• _Task description_
Look below for the line containing "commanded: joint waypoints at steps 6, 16"; from there through the line containing "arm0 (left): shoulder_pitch", both lines included, please set down each line exactly and nothing else.

─── Task data

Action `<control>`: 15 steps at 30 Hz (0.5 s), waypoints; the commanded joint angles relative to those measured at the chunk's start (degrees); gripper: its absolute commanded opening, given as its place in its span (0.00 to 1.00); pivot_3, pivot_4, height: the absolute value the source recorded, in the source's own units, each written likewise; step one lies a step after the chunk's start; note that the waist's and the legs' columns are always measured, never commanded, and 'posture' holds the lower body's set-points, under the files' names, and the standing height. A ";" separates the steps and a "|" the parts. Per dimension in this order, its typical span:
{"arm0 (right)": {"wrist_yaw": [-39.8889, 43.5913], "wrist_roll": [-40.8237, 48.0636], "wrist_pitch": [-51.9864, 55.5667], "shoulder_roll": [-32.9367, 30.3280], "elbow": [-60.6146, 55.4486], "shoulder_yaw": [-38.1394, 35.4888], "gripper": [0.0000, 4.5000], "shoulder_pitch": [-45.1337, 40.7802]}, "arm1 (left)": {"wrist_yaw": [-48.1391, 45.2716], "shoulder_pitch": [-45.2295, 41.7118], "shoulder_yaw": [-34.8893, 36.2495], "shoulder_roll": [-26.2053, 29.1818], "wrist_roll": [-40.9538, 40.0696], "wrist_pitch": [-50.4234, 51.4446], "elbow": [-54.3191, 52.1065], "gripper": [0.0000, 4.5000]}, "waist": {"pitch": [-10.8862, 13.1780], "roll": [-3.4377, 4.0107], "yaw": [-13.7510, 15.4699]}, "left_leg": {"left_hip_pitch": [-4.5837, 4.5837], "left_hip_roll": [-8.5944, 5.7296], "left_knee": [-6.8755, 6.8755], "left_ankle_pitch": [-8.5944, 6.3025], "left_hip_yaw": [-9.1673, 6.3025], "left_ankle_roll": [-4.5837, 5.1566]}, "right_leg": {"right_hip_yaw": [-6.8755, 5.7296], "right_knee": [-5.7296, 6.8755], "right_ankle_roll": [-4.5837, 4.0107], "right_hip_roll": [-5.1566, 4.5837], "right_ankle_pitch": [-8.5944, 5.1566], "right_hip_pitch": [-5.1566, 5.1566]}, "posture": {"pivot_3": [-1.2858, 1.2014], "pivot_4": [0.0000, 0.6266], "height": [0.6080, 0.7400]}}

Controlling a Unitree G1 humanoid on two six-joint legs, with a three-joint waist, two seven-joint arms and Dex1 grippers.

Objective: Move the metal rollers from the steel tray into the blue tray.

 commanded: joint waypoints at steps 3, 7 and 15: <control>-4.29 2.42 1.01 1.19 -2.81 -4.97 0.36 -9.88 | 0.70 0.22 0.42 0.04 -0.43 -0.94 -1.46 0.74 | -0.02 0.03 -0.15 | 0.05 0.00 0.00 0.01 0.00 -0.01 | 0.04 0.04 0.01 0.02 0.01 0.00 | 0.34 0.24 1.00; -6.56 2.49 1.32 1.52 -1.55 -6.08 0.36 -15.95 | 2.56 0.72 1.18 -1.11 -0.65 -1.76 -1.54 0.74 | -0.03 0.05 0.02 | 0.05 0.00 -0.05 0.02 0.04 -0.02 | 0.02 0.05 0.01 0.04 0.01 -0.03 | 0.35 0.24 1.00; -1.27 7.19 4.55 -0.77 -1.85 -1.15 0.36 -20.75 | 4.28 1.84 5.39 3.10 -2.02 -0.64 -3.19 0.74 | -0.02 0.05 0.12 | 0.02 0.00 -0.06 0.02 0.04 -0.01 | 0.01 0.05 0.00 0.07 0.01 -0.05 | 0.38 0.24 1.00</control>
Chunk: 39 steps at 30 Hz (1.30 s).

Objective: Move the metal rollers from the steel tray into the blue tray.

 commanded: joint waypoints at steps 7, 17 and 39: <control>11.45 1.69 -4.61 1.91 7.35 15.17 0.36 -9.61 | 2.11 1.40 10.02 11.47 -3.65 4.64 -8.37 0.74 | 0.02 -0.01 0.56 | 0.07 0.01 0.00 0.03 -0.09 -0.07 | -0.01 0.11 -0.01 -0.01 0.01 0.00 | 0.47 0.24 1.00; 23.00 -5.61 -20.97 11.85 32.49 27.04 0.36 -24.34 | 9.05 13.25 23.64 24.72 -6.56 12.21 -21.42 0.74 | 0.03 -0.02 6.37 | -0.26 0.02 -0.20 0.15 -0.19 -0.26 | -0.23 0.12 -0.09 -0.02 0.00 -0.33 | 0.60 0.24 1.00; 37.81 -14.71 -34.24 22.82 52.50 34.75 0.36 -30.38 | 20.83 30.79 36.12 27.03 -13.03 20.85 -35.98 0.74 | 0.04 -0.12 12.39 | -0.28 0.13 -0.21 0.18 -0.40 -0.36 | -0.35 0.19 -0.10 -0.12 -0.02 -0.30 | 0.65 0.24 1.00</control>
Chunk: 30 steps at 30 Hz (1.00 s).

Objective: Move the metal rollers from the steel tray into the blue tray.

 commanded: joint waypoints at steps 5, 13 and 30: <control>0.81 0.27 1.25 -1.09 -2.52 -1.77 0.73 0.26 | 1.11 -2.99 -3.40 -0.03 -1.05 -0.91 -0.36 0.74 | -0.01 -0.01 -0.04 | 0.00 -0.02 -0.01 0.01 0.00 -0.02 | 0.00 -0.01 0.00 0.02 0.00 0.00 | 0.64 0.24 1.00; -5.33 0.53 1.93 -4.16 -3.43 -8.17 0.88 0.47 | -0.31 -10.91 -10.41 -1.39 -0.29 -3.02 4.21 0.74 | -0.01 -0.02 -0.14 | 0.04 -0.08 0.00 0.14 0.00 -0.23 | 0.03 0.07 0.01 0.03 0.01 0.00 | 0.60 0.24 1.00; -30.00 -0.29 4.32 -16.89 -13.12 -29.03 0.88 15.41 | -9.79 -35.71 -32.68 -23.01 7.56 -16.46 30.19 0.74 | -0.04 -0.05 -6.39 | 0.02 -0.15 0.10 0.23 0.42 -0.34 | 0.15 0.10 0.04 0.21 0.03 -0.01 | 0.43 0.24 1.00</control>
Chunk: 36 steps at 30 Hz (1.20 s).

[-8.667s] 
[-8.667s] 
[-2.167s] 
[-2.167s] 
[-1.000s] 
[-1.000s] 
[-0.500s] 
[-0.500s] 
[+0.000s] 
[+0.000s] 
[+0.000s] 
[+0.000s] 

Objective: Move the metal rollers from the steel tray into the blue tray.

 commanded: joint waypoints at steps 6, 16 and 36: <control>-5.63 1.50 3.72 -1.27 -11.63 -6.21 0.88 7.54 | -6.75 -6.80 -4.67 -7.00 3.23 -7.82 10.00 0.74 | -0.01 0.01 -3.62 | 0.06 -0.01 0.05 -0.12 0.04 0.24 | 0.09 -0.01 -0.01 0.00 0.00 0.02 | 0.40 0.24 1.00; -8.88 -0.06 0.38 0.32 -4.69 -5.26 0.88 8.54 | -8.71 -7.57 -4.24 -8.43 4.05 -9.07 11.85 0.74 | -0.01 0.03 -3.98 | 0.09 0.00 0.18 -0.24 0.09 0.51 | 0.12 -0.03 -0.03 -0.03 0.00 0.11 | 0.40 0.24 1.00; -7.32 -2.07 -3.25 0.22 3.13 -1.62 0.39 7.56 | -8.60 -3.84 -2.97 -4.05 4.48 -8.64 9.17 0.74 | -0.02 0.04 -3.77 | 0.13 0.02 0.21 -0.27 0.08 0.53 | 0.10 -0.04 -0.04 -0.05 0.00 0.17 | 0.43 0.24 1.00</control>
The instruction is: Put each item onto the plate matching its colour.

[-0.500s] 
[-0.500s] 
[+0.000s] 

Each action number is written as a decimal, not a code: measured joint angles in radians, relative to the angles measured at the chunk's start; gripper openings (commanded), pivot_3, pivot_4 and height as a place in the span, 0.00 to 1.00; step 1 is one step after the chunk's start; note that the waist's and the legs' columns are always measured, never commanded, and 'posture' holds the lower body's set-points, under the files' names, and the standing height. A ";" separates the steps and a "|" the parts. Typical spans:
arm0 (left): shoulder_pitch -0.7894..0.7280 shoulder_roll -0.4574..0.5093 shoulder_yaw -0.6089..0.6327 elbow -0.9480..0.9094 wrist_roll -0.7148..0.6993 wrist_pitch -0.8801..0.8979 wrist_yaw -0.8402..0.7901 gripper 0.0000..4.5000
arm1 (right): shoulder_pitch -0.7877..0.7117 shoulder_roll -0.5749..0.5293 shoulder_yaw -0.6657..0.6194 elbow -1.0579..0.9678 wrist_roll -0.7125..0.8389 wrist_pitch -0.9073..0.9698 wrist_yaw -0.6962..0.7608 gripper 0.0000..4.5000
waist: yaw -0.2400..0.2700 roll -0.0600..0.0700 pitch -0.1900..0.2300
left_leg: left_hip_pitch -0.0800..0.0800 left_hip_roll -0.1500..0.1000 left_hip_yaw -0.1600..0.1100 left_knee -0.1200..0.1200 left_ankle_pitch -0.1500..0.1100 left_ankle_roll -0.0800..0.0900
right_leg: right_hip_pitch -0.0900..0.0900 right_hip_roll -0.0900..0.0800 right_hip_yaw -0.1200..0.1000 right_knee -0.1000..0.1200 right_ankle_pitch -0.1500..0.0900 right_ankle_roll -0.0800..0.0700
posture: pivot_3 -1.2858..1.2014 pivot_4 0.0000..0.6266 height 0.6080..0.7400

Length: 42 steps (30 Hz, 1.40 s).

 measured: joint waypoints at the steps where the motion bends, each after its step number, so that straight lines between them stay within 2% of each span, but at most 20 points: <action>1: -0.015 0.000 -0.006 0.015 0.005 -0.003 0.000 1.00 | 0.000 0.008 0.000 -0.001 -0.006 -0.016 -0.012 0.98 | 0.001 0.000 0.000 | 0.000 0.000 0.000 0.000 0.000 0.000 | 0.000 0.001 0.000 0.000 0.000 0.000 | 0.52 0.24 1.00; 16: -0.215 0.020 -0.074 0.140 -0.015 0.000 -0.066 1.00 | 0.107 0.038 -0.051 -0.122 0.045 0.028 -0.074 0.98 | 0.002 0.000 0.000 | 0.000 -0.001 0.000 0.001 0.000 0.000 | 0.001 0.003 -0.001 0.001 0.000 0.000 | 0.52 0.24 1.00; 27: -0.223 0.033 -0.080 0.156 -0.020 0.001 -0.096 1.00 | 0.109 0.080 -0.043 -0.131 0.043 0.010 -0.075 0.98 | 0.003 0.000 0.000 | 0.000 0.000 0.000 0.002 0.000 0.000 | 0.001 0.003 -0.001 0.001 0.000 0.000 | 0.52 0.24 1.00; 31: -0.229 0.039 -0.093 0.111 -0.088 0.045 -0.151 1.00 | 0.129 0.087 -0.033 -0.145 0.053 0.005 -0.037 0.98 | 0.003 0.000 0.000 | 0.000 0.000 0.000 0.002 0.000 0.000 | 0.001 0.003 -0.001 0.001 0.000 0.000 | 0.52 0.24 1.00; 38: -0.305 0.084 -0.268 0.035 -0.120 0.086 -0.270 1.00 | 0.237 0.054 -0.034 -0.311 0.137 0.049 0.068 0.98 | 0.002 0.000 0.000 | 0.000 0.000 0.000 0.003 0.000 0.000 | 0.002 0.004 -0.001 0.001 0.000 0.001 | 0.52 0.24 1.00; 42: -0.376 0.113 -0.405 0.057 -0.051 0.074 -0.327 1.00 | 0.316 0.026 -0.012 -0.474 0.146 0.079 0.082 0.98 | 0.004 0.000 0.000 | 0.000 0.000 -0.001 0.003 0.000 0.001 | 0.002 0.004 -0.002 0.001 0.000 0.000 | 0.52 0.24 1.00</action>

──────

• _Response_
 commanded: joint waypoints at steps 6, 16 and 36: <control>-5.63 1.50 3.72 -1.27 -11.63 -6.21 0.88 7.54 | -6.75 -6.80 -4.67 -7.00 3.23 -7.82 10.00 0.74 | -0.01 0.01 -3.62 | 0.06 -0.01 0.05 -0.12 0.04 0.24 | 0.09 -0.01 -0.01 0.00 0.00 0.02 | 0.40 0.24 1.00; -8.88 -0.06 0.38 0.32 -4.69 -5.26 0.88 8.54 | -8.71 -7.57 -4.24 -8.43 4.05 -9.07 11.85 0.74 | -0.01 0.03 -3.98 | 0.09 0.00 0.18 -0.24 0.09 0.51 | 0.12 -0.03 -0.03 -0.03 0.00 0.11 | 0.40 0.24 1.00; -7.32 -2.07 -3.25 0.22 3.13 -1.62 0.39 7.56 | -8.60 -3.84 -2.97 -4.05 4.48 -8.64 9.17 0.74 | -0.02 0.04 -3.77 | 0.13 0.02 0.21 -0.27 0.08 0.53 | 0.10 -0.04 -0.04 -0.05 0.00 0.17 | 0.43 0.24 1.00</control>
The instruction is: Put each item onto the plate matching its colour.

[-0.500s] 
[-0.500s] 
[+0.000s] 

Each action number is written as a decimal, not a code: measured joint angles in radians, relative to the angles measured at the chunk's start; gripper openings (commanded), pivot_3, pivot_4 and height as a place in the span, 0.00 to 1.00; step 1 is one step after the chunk's start; note that the waist's and the legs' columns are always measured, never commanded, and 'posture' holds the lower body's set-points, under the files' names, and the standing height. A ";" separates the steps and a "|" the parts. Typical spans:
arm0 (left): shoulder_pitch -0.7894..0.7280 shoulder_roll -0.4574..0.5093 shoulder_yaw -0.6089..0.6327 elbow -0.9480..0.9094 wrist_roll -0.7148..0.6993 wrist_pitch -0.8801..0.8979 wrist_yaw -0.8402..0.7901 gripper 0.0000..4.5000

Nothing else belongs to this exercise.